Heliyon (May 2023)
Analyzing trends in the spatial-temporal visitation patterns of mainland Chinese tourists in Sabah, Malaysia based on Weibo social big data
Abstract
Conducting on-site surveys to assess tourists' spatial visitation patterns and preferences is both time and labor intensive. However, an assessment of regional visitation patterns based on social media data can be an important decision-making tool for tourism management. In this study, an assessment of the visitation patterns of Chinese mainland tourists in Sabah is conducted to identify high-visitation hotspots and their changes, as well as large-scale and small-scale temporal characteristics. The data is sourced from the Sina Weibo platform using web crawler technology. In this work, a spatial overlay analysis was used to identify the hotspots of Chinese tourists' visits and the spatial and temporal variations.

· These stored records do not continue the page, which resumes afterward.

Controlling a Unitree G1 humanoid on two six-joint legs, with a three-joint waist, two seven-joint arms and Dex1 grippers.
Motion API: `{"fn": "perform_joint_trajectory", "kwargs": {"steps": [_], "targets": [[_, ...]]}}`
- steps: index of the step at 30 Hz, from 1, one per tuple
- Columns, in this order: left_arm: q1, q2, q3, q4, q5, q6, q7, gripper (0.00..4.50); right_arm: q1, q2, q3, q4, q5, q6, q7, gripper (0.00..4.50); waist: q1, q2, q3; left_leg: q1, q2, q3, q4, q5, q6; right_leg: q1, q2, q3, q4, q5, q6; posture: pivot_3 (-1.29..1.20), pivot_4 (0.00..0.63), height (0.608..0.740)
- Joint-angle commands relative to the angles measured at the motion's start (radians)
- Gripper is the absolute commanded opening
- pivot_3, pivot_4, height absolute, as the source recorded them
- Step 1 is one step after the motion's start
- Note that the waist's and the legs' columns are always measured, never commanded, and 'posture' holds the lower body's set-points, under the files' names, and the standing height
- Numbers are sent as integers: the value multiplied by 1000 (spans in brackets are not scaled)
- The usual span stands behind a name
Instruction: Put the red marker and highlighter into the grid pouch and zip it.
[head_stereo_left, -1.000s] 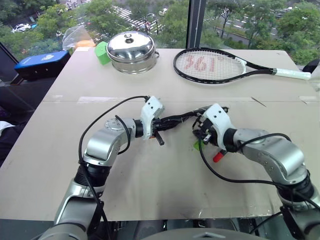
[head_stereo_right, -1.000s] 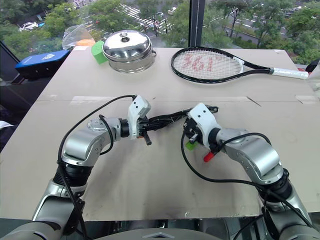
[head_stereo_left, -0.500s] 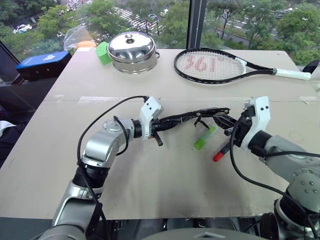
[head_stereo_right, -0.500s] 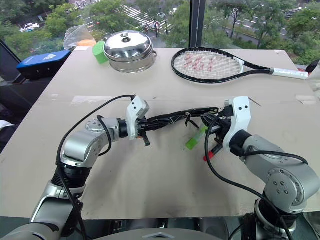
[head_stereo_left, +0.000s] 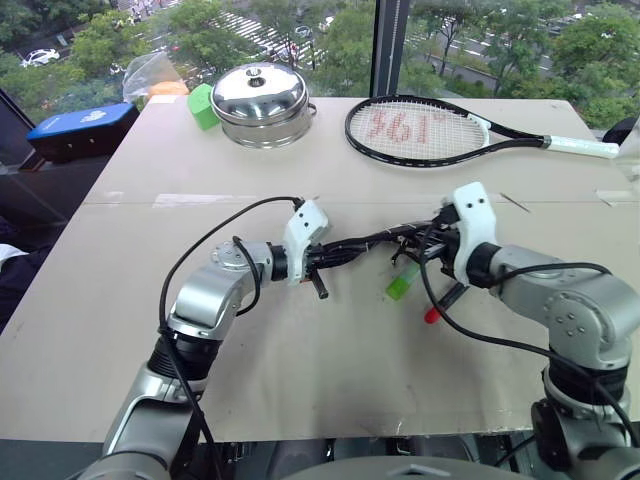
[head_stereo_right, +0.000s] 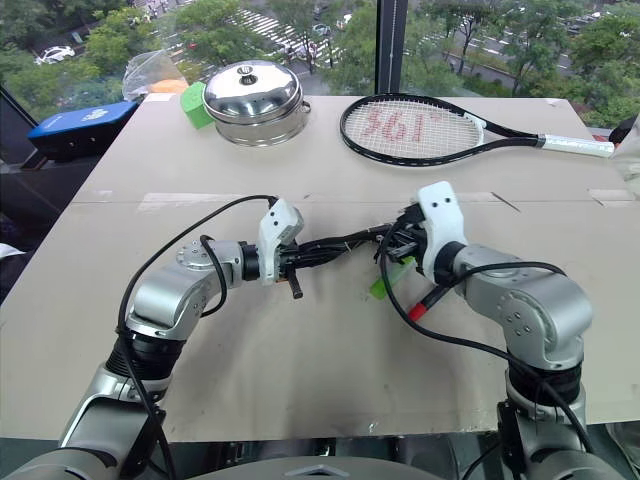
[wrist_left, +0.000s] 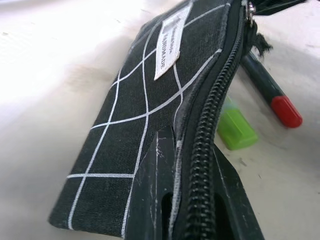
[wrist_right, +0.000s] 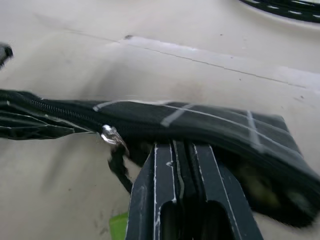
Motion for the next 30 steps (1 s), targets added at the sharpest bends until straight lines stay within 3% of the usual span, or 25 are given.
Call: {"fn": "perform_joint_trajectory", "kwargs": {"steps": [1, 7, 12, 16, 18, 19, 20, 21, 30], "targets": [[-11, 3, -3, -42, 6, -37, 1, 0, -49, -93, 188, 7, -102, -128, 60, 31, 0, 0, 0, 0, 0, 0, 0, 0, 0, 0, 0, 0, 0, 0, 0, 0, 150, 740], [-18, -8, -17, -32, 33, -39, 27, 0, -158, -267, 546, 85, -361, -406, 218, 31, 0, 0, 1, 0, 0, 0, 0, 0, 0, 0, 0, 0, -1, 0, 0, 0, 150, 740], [-22, -15, -22, -33, 42, -30, 39, 0, -213, -330, 681, 137, -554, -556, 306, 31, 1, -1, 1, 0, 0, 0, 0, 0, 0, 0, 0, 0, -1, 0, 1, 0, 150, 740], [-25, -14, -26, -32, 43, -23, 44, 0, -205, -340, 694, 179, -663, -643, 346, 1121, 1, -2, 2, 0, 0, 0, 1, 0, 0, 0, 0, 0, -1, 0, 1, 0, 150, 740], [-27, -13, -28, -31, 44, -18, 47, 0, -200, -343, 698, 188, -710, -660, 370, 2200, 1, -2, 2, 0, 0, 0, 1, 0, -1, 0, 0, 0, -1, 0, 1, 0, 150, 740], [-28, -12, -28, -30, 44, -16, 48, 0, -197, -343, 698, 187, -725, -661, 385, 2385, 1, -2, 2, 0, 0, 0, 1, 1, -1, 0, 0, 0, -1, 0, 1, 0, 150, 740], [-28, -12, -28, -30, 44, -15, 49, 0, -193, -341, 696, 186, -740, -662, 399, 3029, 1, -2, 2, 0, 0, 0, 1, 1, -2, 0, 0, 0, -1, 0, 1, 0, 150, 740], [-28, -11, -28, -29, 45, -13, 50, 0, -190, -340, 696, 184, -758, -669, 412, 3395, 1, -2, 2, 0, 0, 0, 1, 2, -4, 0, 0, 0, 0, 0, 1, 0, 150, 740], [-34, -20, -26, -13, 46, 1, 74, 0, -146, -299, 629, 172, -838, -690, 467, 3395, 2, -2, 2, 0, 0, 1, 1, 3, -5, 0, 0, 0, 0, 0, 1, 0, 150, 740]]}}
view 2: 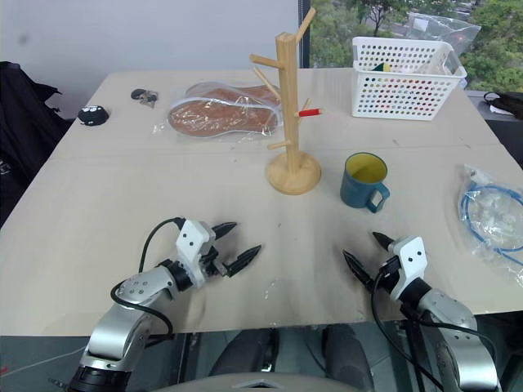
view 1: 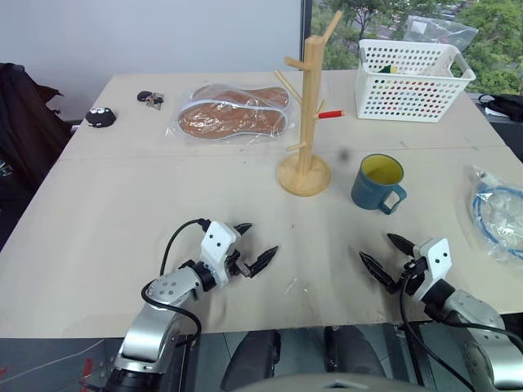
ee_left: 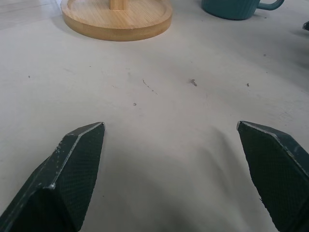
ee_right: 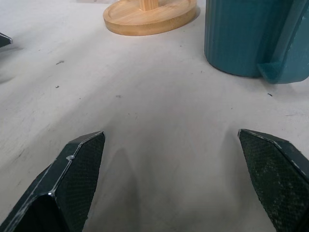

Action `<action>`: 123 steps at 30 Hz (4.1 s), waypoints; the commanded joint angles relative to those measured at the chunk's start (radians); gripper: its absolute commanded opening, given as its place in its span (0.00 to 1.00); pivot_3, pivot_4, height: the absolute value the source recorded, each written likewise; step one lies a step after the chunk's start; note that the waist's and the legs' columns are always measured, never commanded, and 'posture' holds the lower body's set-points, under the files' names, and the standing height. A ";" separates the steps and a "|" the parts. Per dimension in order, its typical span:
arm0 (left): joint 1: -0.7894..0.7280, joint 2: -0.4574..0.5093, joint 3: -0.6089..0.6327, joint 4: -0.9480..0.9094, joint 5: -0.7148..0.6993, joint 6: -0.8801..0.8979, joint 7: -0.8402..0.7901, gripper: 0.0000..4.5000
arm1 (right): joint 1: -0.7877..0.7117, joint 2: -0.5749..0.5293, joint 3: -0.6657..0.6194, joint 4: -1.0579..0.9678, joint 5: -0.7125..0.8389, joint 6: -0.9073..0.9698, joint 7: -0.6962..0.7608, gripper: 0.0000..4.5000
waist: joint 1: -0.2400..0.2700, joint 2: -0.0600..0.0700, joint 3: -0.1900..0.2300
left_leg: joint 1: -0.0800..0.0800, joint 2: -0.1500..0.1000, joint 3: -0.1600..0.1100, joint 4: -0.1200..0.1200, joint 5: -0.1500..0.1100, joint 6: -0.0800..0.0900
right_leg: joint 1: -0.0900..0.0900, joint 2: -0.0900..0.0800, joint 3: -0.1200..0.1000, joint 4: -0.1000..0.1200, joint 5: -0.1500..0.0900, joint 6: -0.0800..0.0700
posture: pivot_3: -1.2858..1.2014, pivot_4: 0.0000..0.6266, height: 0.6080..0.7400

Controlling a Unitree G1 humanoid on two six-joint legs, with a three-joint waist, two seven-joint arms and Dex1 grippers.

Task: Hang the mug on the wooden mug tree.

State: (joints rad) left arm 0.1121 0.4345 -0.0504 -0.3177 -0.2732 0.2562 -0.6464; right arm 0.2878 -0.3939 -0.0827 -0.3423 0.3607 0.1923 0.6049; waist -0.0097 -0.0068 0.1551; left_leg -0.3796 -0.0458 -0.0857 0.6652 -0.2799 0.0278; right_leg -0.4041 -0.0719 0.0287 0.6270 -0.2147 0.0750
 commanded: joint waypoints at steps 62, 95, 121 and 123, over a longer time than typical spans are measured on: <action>-0.380 0.121 0.019 -0.234 -0.348 0.246 -0.227 1.00 | -0.270 0.267 -0.056 0.108 -0.222 -0.026 -0.496 0.49 | -0.005 0.002 0.000 | 0.000 -0.001 0.001 0.000 0.003 -0.005 | -0.002 0.001 0.001 0.001 0.000 0.000 | 0.52 0.24 1.00; -0.132 -0.230 0.026 -0.315 -0.228 -0.115 0.105 1.00 | -1.428 -0.281 0.223 0.932 -0.234 -0.347 0.687 0.02 | 0.000 0.001 0.003 | -0.006 -0.001 0.003 0.001 0.003 -0.004 | -0.005 -0.001 0.003 -0.002 0.001 0.000 | 0.52 0.24 1.00; -0.125 -0.244 0.004 -0.251 -0.198 -0.229 0.129 1.00 | -1.604 -0.251 0.196 1.173 -0.307 -0.419 0.680 0.99 | -0.002 0.002 0.003 | -0.007 -0.001 0.003 0.000 0.003 -0.004 | -0.009 -0.001 0.004 -0.001 0.001 0.000 | 0.52 0.24 1.00; -0.120 -0.227 0.002 -0.242 -0.176 -0.214 0.136 1.00 | -1.558 -0.295 0.153 1.123 -0.272 -0.355 0.662 0.99 | 0.004 0.002 0.004 | -0.008 -0.001 0.003 0.000 0.003 -0.004 | -0.009 -0.001 0.003 -0.001 0.001 0.000 | 0.52 0.24 1.00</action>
State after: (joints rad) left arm -0.0052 0.1995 -0.0463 -0.5530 -0.4658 0.0443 -0.5168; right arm -1.2708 -0.6545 0.1287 0.8258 0.0552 -0.1936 1.2828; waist -0.0060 -0.0050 0.1586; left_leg -0.3883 -0.0472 -0.0833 0.6652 -0.2773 0.0235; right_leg -0.4132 -0.0730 0.0316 0.6260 -0.2141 0.0745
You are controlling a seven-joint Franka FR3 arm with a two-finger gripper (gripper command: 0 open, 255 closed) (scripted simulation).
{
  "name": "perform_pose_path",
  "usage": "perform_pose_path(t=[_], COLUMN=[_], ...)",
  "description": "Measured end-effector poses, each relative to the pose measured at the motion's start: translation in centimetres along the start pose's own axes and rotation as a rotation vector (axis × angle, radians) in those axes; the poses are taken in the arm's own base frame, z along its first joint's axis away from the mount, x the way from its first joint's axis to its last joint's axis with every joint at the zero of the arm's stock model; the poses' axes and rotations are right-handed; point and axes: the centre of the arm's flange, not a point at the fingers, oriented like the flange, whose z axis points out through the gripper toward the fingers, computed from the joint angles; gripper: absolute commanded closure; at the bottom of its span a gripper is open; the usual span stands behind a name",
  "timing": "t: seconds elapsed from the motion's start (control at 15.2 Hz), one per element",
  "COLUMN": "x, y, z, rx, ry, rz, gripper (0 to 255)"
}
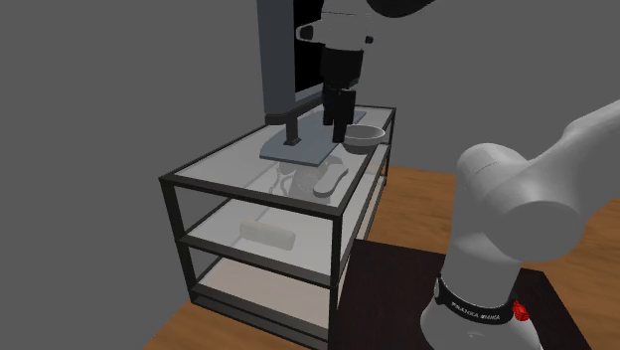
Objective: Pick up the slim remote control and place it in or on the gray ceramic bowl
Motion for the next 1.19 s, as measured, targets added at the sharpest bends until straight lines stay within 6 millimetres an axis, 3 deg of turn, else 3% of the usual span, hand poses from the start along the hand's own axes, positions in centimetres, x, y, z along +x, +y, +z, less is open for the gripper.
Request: perform_pose_path(t=[0.53,1.19], x=[-4.8,-7.3], y=[6.7,17.0], z=[6.6,15.1], rx=[0.034,0.076], ry=[-0.002,-0.002], rz=[-0.337,-0.759], gripper=[0,0])
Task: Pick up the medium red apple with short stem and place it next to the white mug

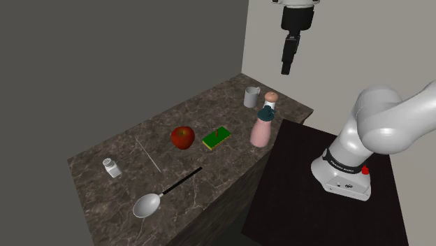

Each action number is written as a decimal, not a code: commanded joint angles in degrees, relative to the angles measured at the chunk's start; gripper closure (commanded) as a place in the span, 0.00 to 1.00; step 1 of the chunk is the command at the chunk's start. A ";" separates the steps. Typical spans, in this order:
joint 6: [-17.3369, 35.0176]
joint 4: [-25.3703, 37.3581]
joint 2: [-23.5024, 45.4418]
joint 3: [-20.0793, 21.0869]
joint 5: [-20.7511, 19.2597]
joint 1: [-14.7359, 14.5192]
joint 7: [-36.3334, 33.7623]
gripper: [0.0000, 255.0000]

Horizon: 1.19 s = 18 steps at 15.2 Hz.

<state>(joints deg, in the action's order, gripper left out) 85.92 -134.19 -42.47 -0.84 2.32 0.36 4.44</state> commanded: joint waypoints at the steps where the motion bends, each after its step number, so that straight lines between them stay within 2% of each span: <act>1: 0.00 0.00 0.00 0.00 0.00 0.00 0.00 0.00; 9: 14.52 -0.08 13.17 2.87 -0.01 -2.14 0.84 0.00; 18: 27.73 5.64 30.77 6.09 -1.84 -3.89 0.73 0.00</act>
<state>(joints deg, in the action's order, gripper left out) 112.17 -129.32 -13.73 4.86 0.75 -3.31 5.30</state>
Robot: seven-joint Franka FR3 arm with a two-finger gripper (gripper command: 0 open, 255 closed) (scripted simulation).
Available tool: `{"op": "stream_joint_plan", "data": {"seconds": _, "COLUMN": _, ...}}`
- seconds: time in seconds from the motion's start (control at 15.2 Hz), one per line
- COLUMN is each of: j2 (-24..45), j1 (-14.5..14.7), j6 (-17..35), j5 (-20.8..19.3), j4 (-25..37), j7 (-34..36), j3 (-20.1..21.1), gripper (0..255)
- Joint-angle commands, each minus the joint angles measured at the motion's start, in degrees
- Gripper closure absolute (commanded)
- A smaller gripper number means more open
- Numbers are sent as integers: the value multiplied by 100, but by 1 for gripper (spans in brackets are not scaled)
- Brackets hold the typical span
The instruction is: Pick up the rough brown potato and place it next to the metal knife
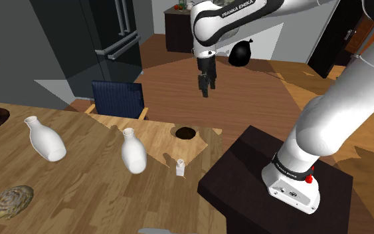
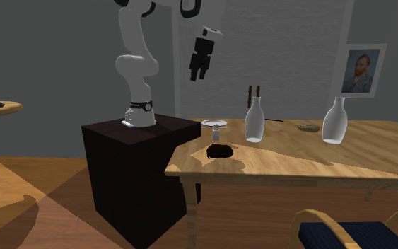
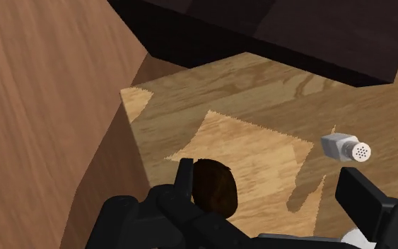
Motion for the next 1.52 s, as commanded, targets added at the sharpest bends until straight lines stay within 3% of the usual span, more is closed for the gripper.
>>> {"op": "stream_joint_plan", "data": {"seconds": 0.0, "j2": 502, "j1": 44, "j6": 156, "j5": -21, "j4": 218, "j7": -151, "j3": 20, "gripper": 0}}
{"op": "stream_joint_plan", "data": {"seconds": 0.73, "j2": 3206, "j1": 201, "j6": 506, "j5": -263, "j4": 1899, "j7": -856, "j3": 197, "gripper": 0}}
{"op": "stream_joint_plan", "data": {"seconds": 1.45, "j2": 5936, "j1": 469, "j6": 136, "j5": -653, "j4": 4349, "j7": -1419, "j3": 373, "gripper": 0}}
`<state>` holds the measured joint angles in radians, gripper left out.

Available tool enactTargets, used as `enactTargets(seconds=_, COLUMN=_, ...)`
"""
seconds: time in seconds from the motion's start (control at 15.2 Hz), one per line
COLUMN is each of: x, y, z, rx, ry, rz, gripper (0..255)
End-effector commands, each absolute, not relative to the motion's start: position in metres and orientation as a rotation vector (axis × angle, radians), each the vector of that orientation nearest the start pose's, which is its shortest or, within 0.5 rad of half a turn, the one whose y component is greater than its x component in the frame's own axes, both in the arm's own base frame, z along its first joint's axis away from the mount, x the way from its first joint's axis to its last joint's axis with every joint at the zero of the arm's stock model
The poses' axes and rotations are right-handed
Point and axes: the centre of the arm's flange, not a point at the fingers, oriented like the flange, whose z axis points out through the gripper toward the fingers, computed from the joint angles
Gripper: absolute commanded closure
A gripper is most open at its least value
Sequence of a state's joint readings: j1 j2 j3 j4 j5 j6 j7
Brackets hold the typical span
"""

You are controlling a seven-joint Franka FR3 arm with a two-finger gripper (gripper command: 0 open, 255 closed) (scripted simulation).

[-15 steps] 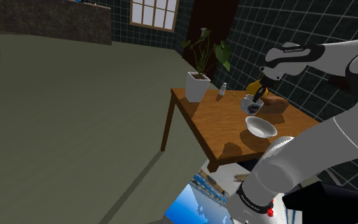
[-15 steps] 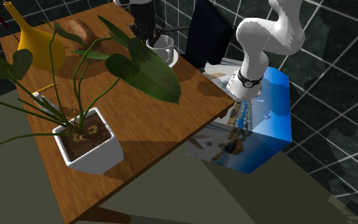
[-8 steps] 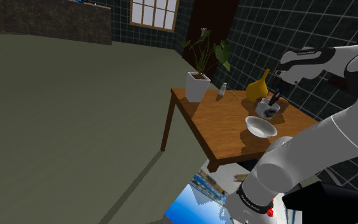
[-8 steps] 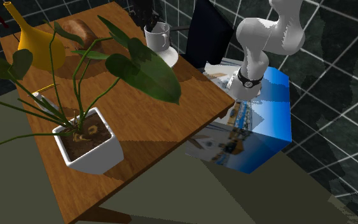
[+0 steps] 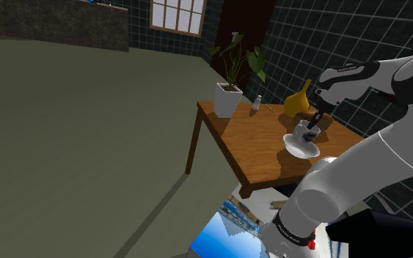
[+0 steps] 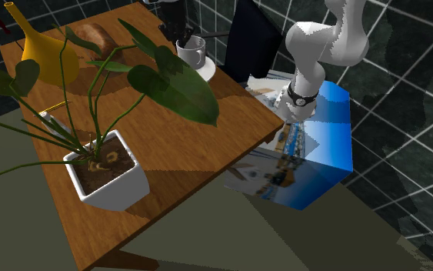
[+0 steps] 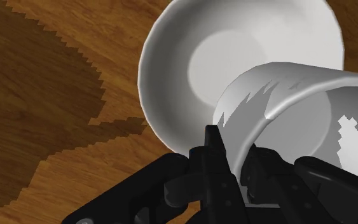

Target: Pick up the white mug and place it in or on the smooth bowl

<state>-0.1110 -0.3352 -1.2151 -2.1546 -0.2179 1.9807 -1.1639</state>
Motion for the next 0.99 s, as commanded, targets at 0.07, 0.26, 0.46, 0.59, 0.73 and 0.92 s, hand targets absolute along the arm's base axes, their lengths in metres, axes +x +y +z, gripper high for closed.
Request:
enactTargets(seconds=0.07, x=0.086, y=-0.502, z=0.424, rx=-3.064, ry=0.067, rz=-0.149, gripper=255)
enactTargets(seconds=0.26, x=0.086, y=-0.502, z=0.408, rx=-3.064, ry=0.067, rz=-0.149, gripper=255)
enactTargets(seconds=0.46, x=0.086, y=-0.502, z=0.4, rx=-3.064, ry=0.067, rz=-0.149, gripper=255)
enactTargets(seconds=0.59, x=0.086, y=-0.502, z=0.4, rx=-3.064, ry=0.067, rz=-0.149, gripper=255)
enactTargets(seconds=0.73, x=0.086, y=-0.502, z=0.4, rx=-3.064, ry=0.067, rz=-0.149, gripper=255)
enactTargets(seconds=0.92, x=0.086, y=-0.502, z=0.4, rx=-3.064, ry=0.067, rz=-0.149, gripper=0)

The results of the study revealed that the hotspots visited by Chinese tourists prior to 2016 have shifted from the southeast coast of Sabah, to the west coast of Sabah. At a small scale, Chinese tourists' visitation hotspots were mainly concentrated in the urban area along the southwest coast of Kota Kinabalu, shifting to the southeast of the urban area in 2018. This study provides insights into the applicability of social media big data in regional tourism management and its potential to enhance fieldwork.